Copy the records below verbatim, from the first line through the line containing "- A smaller", inclusive, and output nothing else.

━━━ INPUT DATA ━━━

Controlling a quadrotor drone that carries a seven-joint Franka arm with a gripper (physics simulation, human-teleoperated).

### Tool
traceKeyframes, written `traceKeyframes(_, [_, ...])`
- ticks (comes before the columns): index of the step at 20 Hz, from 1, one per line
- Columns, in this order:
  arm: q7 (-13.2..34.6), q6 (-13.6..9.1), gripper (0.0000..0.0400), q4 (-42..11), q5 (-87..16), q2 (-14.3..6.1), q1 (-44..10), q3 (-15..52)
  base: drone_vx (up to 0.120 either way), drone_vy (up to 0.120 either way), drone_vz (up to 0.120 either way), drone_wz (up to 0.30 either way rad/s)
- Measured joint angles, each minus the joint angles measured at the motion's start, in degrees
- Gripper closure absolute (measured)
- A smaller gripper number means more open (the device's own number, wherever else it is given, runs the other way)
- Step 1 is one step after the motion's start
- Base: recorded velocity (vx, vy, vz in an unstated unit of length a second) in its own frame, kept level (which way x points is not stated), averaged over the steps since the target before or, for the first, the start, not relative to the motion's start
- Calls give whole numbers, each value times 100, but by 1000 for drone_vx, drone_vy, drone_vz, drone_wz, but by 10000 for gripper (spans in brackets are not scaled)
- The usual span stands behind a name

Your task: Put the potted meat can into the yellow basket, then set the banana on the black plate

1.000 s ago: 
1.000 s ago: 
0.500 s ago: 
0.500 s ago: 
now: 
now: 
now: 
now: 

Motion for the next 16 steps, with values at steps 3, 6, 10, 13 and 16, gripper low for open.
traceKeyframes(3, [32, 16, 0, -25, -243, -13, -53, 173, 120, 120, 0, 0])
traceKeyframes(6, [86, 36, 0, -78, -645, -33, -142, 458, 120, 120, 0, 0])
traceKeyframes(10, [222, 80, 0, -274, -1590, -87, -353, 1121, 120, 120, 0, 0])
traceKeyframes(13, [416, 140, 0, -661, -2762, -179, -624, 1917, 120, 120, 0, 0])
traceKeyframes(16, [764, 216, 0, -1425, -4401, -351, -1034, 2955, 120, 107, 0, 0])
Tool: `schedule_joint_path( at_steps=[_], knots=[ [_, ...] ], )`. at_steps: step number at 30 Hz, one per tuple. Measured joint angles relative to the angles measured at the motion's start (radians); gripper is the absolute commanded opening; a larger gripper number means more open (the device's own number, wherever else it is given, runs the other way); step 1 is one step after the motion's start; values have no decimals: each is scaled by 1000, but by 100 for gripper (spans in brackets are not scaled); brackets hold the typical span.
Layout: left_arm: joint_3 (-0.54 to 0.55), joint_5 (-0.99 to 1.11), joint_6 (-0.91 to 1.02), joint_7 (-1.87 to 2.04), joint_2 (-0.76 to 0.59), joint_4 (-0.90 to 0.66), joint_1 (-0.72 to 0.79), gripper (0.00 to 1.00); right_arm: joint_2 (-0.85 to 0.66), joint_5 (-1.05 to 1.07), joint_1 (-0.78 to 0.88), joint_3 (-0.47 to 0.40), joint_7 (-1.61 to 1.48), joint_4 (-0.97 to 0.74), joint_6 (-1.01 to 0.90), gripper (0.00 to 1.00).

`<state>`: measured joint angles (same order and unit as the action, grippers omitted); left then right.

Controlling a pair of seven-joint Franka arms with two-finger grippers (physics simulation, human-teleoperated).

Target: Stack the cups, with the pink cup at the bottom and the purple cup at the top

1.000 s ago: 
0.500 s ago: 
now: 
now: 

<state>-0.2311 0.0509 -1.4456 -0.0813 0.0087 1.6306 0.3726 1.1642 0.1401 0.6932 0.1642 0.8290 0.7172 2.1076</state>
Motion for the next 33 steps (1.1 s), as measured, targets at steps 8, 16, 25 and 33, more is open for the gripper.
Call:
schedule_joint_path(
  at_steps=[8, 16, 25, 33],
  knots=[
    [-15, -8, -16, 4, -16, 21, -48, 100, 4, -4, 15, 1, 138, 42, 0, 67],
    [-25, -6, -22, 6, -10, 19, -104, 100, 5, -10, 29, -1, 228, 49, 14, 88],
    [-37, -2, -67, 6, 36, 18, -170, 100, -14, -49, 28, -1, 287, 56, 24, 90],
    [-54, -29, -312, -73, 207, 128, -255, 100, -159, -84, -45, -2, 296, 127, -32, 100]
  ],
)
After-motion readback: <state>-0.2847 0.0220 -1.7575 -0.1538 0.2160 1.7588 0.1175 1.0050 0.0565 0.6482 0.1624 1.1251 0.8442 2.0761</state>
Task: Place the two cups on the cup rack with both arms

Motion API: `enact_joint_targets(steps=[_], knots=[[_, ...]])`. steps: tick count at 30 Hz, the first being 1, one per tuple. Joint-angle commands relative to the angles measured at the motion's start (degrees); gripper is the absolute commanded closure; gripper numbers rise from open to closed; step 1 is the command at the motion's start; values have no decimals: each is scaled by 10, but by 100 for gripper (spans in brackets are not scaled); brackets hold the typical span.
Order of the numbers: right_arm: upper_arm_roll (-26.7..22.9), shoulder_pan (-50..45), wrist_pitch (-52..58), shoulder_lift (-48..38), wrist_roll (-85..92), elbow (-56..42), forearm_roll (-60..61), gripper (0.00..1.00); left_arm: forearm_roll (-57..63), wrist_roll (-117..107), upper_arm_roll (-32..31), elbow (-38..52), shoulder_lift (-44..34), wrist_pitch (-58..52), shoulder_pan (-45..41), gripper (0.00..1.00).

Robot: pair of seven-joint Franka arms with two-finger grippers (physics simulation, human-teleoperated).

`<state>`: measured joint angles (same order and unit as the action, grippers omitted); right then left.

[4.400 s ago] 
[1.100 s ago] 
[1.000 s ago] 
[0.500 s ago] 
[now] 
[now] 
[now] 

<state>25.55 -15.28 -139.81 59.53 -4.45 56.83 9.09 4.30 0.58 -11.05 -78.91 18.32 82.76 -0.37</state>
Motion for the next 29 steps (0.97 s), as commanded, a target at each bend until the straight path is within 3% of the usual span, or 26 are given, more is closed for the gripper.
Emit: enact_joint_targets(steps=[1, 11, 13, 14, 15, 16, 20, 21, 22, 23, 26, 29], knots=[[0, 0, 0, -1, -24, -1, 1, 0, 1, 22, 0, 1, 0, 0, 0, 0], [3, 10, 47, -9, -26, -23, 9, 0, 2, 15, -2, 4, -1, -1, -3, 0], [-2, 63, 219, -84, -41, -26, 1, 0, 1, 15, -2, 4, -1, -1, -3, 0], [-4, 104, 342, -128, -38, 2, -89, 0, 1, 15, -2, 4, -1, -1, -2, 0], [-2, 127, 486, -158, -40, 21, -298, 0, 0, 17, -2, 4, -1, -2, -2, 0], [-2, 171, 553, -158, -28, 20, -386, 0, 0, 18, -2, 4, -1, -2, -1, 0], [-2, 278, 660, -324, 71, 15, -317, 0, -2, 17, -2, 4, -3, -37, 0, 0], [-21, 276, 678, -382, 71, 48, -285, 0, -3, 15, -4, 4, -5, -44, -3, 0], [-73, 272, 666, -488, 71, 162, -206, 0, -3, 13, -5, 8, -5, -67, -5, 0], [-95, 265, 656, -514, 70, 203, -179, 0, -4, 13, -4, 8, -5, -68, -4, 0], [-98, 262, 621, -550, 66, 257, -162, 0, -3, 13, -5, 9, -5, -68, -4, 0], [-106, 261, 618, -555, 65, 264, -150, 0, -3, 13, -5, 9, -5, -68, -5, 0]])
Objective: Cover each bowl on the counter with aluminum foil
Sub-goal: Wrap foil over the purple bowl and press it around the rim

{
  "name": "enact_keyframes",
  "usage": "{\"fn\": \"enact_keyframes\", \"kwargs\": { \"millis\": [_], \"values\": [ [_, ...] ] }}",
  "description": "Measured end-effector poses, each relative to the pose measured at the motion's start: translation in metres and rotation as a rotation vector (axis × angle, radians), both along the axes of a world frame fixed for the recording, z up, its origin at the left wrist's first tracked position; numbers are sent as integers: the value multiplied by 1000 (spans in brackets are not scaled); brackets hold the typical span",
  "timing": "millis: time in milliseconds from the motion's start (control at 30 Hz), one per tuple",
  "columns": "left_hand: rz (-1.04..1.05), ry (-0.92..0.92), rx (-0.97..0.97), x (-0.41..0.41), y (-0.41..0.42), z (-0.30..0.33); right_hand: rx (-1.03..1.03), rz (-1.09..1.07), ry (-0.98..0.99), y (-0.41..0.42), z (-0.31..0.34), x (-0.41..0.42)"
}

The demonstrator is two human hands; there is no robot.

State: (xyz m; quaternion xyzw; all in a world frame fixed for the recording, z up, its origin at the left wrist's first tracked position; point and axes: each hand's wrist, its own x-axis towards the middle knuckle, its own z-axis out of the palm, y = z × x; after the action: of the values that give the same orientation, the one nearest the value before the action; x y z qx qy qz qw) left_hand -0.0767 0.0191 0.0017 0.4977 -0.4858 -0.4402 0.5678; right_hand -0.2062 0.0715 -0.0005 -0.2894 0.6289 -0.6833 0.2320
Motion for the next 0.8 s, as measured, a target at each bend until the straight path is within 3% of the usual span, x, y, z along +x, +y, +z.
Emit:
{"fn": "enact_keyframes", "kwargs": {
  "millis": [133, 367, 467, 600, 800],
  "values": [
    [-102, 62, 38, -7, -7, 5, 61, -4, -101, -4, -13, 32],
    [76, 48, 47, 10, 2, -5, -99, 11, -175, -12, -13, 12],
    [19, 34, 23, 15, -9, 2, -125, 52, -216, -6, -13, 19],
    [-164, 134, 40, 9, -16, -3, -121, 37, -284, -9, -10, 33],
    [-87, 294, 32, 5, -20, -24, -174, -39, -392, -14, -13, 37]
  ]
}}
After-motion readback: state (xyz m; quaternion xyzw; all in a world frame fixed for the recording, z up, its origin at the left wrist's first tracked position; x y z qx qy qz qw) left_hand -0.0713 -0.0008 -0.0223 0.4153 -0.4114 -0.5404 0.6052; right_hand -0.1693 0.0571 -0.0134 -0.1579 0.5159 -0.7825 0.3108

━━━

◆ RESULT OF THE TASK:
Controlling a quadrotor drone that carries a seven-joint Franka arm with a gripper (physics simulation, human-teleoperated).

### Tool
traceKeyframes, written `traceKeyframes(_, [_, ...])`
- ticks (comes before the columns): index of the step at 20 Hz, from 1, one per line
- Columns, in this order:
  arm: q7 (-13.2..34.6), q6 (-13.6..9.1), gripper (0.0000..0.0400), q4 (-42..11), q5 (-87..16), q2 (-14.3..6.1), q1 (-44..10), q3 (-15..52)
  base: drone_vx (up to 0.120 either way), drone_vy (up to 0.120 either way), drone_vz (up to 0.120 either way), drone_wz (up to 0.30 either way rad/s)
- Measured joint angles, each minus the joint angles measured at the motion's start, in degrees
- Gripper closure absolute (measured)
- A smaller gripper number means more open (the device's own number, wherever else it is given, runs the other way)

Nothing else is needed, and the exercise is over.